*ACTIVITY*
How do the lines below between the ones holding "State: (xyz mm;" and "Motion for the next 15", inclusive, read? Give them again exactly, with no other lines.
========================
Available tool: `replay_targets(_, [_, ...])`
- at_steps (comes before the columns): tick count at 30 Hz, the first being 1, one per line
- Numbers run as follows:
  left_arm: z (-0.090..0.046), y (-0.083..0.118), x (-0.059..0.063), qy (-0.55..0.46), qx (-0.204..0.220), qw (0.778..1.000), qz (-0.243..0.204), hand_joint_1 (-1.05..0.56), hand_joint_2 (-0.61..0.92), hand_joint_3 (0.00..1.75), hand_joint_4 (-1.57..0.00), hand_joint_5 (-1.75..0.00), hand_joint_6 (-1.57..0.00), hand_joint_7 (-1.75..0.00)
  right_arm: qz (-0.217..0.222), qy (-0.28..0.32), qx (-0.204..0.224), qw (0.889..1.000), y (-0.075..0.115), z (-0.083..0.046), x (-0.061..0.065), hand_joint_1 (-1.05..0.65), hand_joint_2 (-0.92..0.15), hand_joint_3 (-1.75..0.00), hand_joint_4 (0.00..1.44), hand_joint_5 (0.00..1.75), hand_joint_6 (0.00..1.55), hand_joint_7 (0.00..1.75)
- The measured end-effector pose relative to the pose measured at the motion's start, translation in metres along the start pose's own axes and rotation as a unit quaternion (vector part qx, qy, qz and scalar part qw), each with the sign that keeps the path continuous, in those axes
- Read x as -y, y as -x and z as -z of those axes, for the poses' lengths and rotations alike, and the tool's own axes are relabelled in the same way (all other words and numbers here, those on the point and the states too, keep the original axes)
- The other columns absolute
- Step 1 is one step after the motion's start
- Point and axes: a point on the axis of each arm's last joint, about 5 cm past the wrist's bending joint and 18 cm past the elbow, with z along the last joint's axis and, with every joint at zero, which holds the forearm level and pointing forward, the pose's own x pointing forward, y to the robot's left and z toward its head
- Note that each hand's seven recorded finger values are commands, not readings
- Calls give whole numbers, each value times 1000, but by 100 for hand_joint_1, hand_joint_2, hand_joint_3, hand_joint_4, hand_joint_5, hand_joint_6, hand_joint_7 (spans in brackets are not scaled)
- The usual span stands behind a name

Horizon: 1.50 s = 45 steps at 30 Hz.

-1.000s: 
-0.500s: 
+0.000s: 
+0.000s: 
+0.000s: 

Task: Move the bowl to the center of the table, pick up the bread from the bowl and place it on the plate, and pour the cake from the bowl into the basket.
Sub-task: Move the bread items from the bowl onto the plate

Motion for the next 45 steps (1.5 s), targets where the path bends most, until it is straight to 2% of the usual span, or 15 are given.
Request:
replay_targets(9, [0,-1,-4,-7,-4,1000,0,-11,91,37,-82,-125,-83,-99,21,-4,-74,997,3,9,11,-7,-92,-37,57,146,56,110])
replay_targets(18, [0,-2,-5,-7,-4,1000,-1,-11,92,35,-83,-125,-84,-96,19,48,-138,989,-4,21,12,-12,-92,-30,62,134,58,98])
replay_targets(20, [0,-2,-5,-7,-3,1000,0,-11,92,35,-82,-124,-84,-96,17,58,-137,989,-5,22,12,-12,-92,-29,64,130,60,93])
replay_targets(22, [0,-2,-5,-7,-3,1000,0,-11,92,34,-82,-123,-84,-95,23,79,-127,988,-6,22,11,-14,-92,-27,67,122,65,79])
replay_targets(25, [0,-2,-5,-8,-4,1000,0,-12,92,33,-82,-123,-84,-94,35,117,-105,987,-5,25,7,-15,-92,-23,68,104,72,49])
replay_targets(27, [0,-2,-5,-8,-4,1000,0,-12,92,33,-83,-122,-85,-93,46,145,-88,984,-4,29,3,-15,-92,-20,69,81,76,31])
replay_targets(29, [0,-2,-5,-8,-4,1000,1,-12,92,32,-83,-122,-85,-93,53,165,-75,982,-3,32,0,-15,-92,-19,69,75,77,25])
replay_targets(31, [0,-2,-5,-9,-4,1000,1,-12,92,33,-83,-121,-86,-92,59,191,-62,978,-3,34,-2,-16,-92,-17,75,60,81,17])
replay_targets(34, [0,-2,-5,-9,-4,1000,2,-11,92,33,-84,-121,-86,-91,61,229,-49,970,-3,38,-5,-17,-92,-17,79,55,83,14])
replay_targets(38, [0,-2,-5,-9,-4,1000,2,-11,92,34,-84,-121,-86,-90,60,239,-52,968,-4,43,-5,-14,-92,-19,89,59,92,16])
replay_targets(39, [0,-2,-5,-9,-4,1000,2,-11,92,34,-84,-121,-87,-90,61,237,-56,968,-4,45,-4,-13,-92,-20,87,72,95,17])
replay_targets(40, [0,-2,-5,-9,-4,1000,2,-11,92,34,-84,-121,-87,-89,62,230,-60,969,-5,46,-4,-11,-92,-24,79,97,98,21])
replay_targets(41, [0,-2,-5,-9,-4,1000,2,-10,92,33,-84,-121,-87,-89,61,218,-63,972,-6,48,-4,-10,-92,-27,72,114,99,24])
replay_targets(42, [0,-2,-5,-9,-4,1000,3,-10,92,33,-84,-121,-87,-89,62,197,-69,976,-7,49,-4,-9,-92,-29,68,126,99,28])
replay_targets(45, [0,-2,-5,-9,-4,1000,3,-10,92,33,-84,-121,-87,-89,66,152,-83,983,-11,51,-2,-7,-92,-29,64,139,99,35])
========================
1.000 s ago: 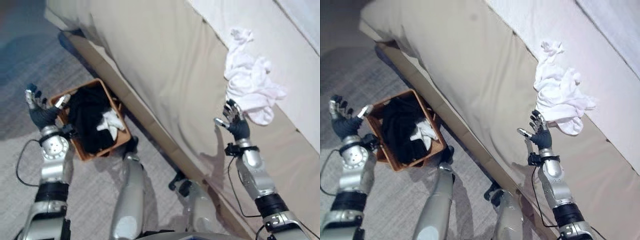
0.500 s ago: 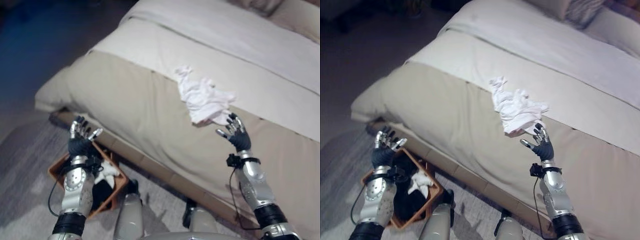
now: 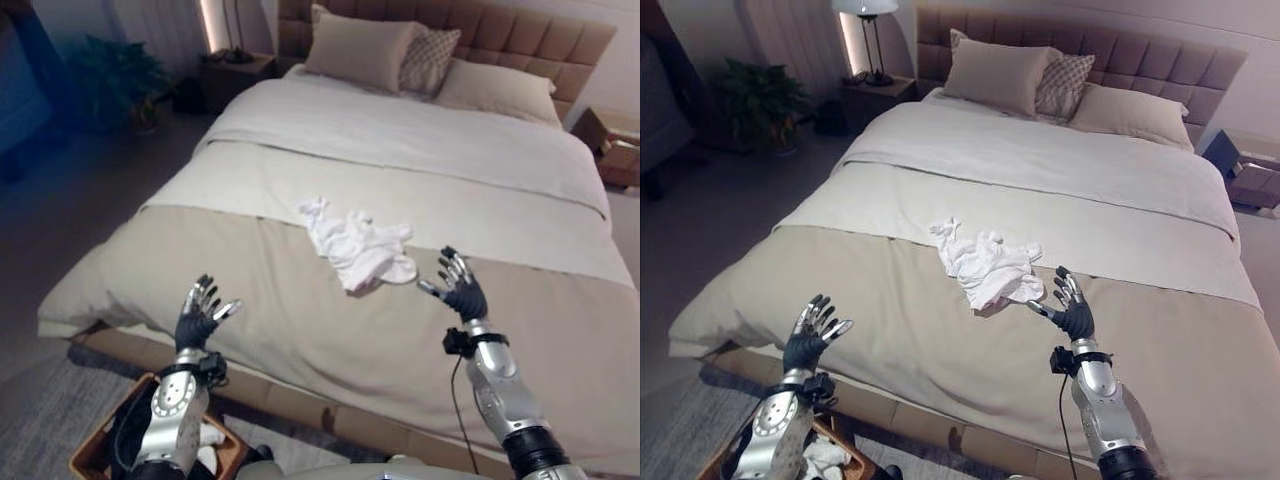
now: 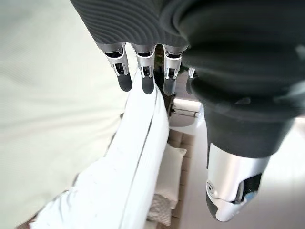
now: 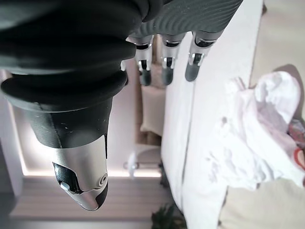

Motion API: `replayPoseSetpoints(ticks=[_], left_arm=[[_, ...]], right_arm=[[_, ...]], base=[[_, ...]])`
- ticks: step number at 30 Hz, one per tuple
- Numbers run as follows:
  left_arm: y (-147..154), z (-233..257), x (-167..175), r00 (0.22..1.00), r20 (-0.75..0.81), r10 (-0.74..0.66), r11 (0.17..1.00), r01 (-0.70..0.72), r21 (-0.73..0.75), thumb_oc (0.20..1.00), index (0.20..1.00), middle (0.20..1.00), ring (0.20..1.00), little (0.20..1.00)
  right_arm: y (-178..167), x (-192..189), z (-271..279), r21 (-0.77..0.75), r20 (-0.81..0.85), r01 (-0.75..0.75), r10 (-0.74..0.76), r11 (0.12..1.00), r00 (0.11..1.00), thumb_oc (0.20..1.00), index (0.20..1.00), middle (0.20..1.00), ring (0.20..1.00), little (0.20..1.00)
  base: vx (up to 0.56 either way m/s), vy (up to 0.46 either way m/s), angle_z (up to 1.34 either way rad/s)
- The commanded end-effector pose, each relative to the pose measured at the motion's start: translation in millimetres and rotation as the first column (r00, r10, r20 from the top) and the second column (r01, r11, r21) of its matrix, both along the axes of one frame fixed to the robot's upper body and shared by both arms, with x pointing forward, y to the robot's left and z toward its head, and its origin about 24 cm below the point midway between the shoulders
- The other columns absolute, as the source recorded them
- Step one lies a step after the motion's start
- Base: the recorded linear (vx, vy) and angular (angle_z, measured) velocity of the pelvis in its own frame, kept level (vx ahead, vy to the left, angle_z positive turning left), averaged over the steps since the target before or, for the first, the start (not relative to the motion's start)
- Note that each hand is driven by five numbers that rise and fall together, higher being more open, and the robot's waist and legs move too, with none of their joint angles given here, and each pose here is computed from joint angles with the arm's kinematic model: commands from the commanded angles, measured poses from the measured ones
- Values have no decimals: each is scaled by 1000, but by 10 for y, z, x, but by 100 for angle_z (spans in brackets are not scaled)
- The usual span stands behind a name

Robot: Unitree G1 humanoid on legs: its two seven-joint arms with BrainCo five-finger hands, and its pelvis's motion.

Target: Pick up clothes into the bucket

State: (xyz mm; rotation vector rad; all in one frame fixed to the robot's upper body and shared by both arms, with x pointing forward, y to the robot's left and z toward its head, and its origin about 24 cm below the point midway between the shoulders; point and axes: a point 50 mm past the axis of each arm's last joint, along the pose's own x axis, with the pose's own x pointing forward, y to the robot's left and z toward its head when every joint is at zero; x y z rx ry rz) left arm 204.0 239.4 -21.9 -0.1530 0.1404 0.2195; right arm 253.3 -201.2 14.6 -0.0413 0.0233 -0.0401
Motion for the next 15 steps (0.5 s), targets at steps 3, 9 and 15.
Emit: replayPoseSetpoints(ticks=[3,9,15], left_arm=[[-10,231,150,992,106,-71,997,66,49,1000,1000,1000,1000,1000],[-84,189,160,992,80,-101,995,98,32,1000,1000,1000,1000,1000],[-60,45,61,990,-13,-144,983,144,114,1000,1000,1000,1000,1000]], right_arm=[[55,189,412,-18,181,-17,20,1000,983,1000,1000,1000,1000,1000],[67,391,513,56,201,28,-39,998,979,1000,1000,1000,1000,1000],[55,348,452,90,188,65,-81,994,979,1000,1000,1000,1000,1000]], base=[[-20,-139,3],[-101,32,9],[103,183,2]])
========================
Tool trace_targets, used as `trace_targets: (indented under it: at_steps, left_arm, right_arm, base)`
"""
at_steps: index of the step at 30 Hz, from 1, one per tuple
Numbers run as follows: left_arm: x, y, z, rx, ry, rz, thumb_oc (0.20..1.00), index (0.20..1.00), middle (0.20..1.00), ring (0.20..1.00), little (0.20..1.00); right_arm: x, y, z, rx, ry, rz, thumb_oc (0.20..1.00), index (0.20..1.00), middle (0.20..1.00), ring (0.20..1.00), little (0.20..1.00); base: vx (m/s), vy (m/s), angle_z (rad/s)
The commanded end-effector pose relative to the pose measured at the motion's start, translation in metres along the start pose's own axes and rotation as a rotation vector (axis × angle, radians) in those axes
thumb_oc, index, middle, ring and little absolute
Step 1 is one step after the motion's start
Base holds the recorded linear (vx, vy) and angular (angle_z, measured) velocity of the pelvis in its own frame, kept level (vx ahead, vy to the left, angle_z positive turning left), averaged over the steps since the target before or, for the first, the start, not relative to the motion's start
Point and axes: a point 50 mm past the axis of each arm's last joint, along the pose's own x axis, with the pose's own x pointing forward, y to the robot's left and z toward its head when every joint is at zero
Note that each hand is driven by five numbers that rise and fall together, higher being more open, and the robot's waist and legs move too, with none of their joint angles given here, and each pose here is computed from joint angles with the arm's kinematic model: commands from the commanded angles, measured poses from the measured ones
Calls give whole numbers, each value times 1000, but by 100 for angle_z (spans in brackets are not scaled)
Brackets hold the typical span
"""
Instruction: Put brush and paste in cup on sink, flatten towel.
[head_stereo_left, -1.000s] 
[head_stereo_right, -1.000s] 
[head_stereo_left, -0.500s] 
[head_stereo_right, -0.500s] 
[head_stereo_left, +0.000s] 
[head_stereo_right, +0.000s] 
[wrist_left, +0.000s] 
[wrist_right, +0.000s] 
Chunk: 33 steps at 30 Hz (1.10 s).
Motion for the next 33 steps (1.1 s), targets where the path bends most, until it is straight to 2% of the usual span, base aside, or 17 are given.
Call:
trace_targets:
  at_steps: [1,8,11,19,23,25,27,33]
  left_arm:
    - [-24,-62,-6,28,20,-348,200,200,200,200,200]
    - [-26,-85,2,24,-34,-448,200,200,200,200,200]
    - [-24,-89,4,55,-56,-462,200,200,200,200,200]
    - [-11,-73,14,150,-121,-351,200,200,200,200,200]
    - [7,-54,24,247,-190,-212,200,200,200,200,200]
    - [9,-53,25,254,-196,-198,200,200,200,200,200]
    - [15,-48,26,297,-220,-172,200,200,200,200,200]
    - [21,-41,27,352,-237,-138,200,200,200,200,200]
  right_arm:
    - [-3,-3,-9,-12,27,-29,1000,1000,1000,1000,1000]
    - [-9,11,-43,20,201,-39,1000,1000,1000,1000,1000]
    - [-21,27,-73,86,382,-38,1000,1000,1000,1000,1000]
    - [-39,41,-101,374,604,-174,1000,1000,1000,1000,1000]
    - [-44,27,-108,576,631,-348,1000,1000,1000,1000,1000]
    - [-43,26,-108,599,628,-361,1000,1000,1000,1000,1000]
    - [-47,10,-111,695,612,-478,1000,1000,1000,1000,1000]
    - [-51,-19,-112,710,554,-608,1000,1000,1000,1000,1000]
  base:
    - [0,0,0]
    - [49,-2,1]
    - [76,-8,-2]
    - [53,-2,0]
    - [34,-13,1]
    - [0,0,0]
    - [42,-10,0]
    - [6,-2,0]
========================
*WRITTEN SOLUTION*
State: (xyz mm; rotation vector rad; all in one frame fixed to the robot's upper body and shared by both arms, with x pointing forward, y to the robot's left and z toward its head, and its origin about 24 cm below the point midway between the shoulders; point and axes: a point 50 mm past the axis of each arm's last joint, along the pose's own x axis, with the pose's own x pointing forward, y to the robot's left and z toward its head when every joint is at zero; x y z rx ry rz) left arm 204.0 239.4 -21.9 -0.1530 0.1404 0.2195; right arm 253.3 -201.2 14.6 -0.0413 0.0233 -0.0401
Motion for the next 15 steps (0.5 s), targets at steps 3, 9 and 15.

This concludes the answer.